Catchy post, Mr D. I’ll do my best to spread it about.
It happens to be an utterly beautiful evening here, 75 degrees, smelling entirely of spring, the first such day we’ve had in far too long, especially noticed because we are again locked down (now for a total of over 200 days since the horror began in early ’20). Australia has had very little death or infection – but then, in foolish complacence, entirely stuffed-up the vaccination rollout before delta arrived seeking its vengeance.
Anyway, it’s nice see the photos, as they look like the day outside here, and it’s nicer still to think of zoos and doing things once again, which we will.
In re-reading this I am thinking there was a larger gas engine than the 305 stated here. I believe my father in law’s Delta Royale had a 350 with the 4 speed automatic completing the setup.

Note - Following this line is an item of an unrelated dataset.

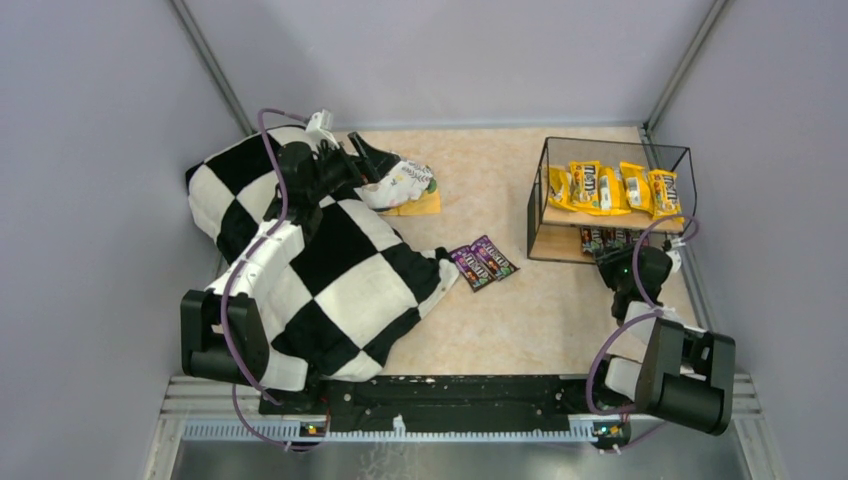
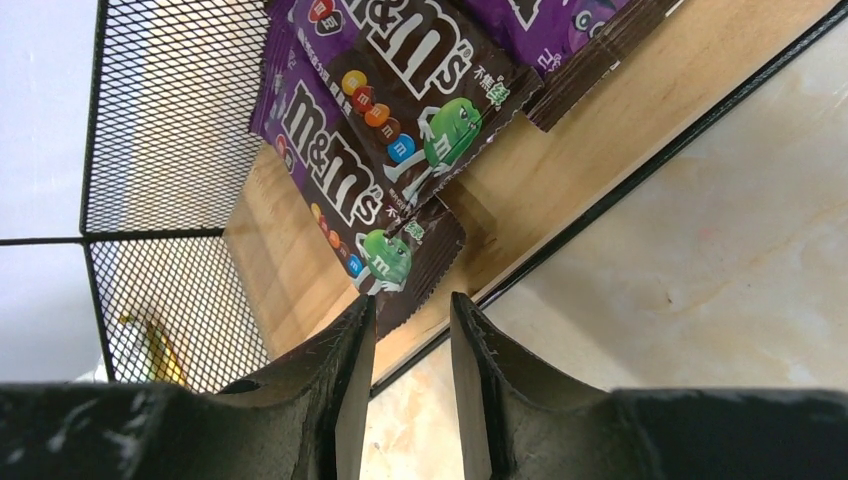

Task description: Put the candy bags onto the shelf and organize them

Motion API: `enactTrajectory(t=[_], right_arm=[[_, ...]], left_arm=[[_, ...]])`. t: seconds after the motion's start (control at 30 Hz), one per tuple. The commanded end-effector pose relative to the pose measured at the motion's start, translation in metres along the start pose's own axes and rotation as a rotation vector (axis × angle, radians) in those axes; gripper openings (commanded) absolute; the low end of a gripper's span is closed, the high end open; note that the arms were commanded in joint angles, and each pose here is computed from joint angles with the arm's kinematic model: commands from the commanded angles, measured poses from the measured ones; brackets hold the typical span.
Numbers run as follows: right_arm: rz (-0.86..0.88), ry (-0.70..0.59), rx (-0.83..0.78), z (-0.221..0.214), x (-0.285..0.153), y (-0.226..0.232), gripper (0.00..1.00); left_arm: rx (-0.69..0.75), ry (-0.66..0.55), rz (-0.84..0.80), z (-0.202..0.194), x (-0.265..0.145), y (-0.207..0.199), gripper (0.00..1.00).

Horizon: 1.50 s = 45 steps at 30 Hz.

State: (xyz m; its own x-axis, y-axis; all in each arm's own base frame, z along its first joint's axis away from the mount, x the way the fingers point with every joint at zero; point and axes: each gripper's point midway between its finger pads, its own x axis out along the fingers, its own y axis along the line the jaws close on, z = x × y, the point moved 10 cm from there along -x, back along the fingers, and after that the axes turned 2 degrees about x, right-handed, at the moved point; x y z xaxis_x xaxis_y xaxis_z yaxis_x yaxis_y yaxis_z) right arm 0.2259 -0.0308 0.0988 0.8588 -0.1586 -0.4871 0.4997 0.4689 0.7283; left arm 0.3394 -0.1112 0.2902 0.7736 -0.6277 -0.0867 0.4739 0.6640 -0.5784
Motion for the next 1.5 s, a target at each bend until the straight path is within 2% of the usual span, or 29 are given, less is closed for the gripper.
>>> enactTrajectory(t=[0.0, 0.33, 0.83, 0.9, 1.1, 1.23, 1.3, 1.47], right_arm=[[0.052, -0.016, 0.005, 0.003, 0.005, 0.004, 0.33], [0.100, -0.028, 0.006, 0.001, 0.011, 0.016, 0.18], [0.133, -0.009, 0.011, -0.003, 0.019, 0.022, 0.17], [0.134, -0.004, 0.006, -0.003, 0.018, 0.022, 0.21], [0.076, 0.019, -0.012, -0.006, -0.006, 0.017, 0.47], [-0.043, 0.022, -0.050, -0.005, -0.033, 0.011, 0.60], [-0.091, 0.049, -0.080, -0.006, -0.052, 0.008, 0.61], [-0.053, 0.111, -0.171, -0.004, -0.087, 0.018, 0.62]], left_arm=[[0.028, -0.031, -0.026, 0.007, 0.005, -0.002, 0.99], [0.028, -0.028, -0.023, 0.007, 0.005, -0.001, 0.98], [0.026, -0.034, -0.026, 0.010, 0.003, -0.001, 0.98], [0.025, -0.033, -0.025, 0.009, 0.004, -0.001, 0.99], [0.028, -0.033, -0.021, 0.009, 0.004, 0.000, 0.98], [0.027, -0.036, -0.024, 0.010, 0.003, -0.001, 0.98], [0.025, -0.034, -0.024, 0.010, 0.003, -0.001, 0.98], [0.021, -0.030, -0.029, 0.009, 0.004, -0.002, 0.98]])
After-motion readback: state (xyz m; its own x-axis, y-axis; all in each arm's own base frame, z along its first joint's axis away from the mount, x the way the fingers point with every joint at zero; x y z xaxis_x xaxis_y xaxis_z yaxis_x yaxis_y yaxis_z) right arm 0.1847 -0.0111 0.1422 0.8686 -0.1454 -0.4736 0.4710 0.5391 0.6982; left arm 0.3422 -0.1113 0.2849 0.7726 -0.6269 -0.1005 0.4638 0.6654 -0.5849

He had traded in an ’82 with 350 and also had a 350 in the two tone maroon from ’79 before that. The car he owned when I met her family was a light green ’75 Olds of same content. Somewhere along his lengthy ownership of Oldsmobiles, one of them had a Chevrolet engine and a weinie little transmission from the ‘shove-ette’ gene pool. A letter from Oldsmobile asking him of his appreciation (in his case complete frustration and disgust with a lesser entity abiding under the hood). I don’t remember which car it was, but he never drove it after finding this out, instead choosing the Ford pickup each time the garage door arose.
I am thinking that car had less than 20,000 miles when it went in on trade.
Was the Chevrolet engine as good or better than the Olds engine it should have had ? By the way, he never wanted a thing to do with the diesels, preferring they should power his tractors not his passenger cars or work trucks on the farm
The (gasoline) 350 engines were available for general purchase in the B-bodies in some years after 1979; in other years they were police-only.
The severely underspecified transmission you mention was the Turbo Hydramatic 200 (TH-200). GM decided to save money and weight by using a transmission ridiculously inadequate to the torque from the engine in front of it and the mass of the car around it, and they failed early and often.
The Chev-instead-of-Olds engine thing was written up in this post. Whether buyers’ objections had any real merit or were just sentimental (ginned-up brand loyalty based on nothing of any substance) is still the subject of debate.